Which of the lines in the data mention the string "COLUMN"? List them all.

━━ Data

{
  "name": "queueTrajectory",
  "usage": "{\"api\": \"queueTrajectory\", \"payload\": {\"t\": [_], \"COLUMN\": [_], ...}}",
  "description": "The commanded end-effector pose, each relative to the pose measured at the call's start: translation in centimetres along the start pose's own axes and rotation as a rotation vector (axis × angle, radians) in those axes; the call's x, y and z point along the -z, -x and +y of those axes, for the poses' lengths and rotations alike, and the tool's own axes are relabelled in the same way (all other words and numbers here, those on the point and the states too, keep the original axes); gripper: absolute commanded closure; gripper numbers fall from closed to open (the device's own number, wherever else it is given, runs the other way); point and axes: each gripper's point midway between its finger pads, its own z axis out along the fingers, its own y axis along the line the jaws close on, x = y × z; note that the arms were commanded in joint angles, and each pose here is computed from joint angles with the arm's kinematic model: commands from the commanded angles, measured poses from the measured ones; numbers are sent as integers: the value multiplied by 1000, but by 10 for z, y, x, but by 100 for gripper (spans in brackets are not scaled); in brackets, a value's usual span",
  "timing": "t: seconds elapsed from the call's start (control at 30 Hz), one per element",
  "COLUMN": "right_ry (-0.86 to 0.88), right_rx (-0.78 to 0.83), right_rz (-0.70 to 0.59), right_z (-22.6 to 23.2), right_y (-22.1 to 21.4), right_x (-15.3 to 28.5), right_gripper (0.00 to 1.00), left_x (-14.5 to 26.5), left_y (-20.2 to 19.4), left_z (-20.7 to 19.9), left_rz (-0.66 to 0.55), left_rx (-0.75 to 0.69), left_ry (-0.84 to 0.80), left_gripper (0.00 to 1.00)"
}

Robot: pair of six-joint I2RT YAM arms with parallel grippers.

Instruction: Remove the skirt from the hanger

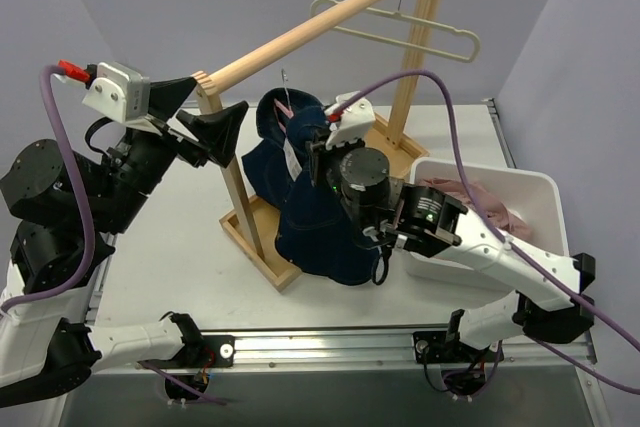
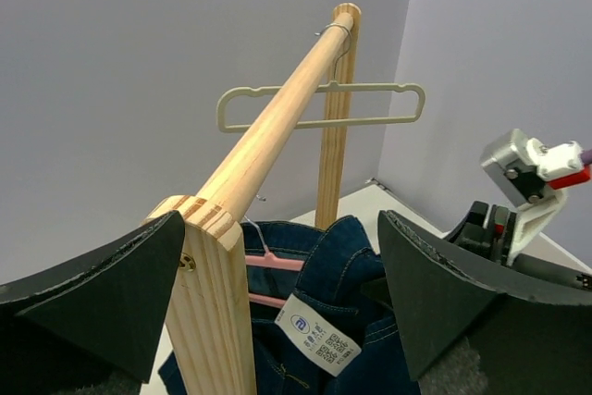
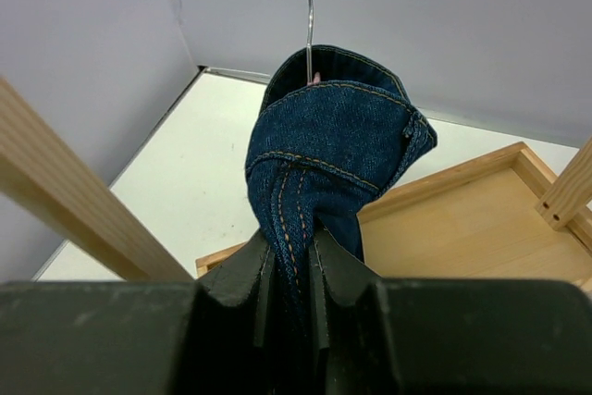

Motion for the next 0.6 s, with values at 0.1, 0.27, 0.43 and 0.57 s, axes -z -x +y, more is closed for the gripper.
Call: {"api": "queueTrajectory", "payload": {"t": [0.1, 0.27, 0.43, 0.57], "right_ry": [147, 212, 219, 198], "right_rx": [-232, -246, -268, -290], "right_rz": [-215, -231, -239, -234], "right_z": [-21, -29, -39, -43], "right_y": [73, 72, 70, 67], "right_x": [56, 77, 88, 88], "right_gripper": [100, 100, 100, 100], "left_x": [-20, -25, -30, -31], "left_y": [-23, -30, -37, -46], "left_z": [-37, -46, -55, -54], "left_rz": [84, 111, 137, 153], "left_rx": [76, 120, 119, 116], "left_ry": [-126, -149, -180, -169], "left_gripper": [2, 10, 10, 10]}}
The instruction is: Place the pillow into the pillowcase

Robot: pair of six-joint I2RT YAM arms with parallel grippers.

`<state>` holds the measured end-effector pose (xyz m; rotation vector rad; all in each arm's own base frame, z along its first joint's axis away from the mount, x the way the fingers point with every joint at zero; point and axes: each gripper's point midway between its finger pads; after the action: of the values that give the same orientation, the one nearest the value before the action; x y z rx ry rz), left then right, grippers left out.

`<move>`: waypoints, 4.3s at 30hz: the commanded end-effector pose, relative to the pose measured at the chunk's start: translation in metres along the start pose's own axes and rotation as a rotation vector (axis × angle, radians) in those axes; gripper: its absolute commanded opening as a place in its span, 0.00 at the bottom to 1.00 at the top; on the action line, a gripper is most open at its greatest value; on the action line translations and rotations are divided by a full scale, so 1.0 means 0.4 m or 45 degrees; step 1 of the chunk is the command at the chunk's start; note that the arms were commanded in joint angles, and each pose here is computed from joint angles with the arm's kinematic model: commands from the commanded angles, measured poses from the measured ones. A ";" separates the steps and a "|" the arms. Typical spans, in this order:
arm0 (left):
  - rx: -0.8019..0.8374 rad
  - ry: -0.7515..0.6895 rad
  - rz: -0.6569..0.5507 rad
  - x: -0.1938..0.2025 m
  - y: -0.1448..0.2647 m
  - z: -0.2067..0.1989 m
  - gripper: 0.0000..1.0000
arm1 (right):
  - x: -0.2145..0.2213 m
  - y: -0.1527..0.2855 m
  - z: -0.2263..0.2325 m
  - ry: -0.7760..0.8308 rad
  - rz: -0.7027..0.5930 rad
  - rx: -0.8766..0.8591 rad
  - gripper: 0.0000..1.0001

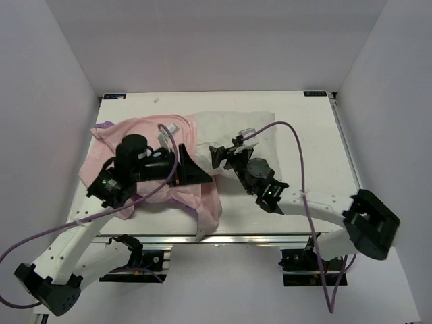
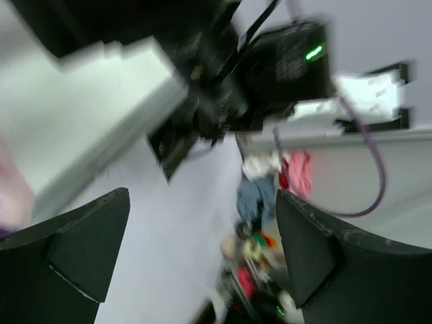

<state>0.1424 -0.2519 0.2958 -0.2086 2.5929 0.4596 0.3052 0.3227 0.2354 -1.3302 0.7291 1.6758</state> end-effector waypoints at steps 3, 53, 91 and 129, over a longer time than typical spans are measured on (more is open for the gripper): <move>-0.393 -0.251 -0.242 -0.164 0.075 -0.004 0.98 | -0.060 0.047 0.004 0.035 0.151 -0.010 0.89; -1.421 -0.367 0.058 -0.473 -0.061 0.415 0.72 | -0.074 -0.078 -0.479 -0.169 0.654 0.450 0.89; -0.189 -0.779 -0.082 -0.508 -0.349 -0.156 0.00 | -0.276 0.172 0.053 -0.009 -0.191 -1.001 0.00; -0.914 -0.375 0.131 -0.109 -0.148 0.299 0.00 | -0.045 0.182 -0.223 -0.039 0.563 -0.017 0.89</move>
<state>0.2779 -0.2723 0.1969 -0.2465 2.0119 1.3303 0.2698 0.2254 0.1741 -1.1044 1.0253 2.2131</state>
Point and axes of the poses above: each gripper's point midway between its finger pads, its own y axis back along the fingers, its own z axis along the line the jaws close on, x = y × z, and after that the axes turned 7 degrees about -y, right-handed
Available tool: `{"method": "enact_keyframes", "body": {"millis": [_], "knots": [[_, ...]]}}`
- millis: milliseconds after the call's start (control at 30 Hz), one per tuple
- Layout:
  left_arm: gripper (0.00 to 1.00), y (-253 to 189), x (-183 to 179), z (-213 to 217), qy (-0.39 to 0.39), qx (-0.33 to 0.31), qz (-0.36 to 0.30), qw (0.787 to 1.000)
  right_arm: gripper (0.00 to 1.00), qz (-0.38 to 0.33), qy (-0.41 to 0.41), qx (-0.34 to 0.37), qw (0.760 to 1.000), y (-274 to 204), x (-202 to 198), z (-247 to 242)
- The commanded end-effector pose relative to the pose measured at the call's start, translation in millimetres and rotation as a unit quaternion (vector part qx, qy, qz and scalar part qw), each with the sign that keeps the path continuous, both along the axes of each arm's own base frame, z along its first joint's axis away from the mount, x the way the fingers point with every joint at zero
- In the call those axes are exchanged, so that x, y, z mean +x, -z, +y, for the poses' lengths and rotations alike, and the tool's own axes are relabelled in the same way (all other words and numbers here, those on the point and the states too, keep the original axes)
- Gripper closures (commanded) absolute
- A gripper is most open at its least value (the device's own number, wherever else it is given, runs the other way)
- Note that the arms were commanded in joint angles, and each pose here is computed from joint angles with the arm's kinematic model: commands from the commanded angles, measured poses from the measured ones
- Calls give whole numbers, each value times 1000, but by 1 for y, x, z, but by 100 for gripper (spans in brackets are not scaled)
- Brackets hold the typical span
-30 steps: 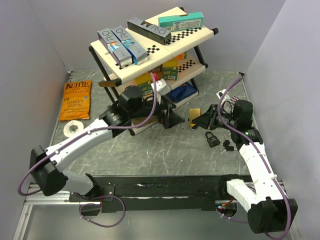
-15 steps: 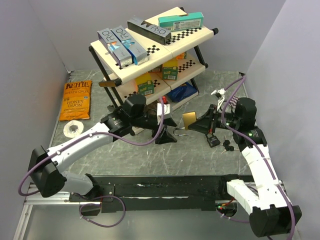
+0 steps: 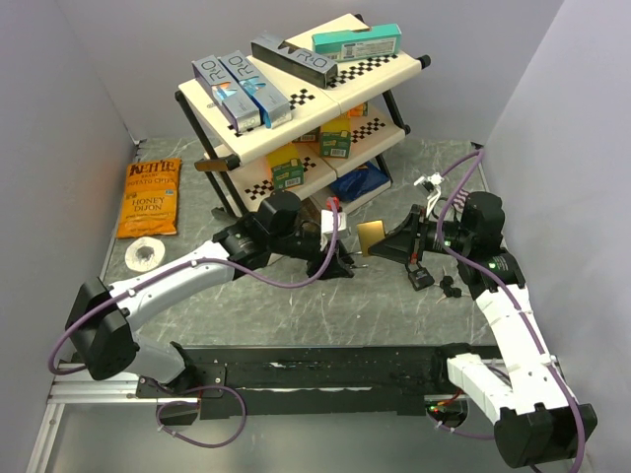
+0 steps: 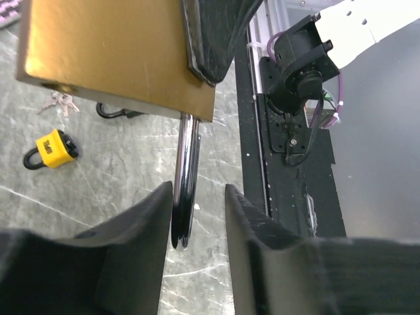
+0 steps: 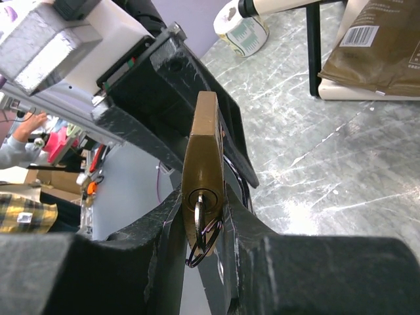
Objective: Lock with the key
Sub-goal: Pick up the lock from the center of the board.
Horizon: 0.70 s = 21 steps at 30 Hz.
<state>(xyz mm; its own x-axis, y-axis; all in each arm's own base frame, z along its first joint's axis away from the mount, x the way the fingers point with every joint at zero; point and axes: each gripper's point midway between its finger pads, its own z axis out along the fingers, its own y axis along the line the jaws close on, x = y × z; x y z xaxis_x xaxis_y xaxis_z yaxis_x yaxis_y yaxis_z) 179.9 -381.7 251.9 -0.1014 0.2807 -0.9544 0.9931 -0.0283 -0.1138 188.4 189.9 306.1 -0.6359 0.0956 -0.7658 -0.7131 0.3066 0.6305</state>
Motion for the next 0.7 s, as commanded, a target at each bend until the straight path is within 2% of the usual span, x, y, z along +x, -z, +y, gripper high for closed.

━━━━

● Result of the task:
  "usage": "{\"api\": \"queueTrajectory\", \"payload\": {\"t\": [_], \"COLUMN\": [_], ...}}",
  "COLUMN": "right_ry (-0.86 to 0.88), right_rx (-0.78 to 0.83), right_rz (-0.70 to 0.59), right_z (-22.6 to 23.2), right_y (-22.1 to 21.4), right_x (-15.3 to 28.5), right_gripper (0.00 to 1.00), left_x (-14.5 to 26.5), left_y (-20.2 to 19.4), left_z (-20.7 to 19.9), left_rz (-0.66 to 0.55), left_rx (-0.75 to 0.69), left_ry (-0.84 to 0.80), left_gripper (0.00 to 1.00)"

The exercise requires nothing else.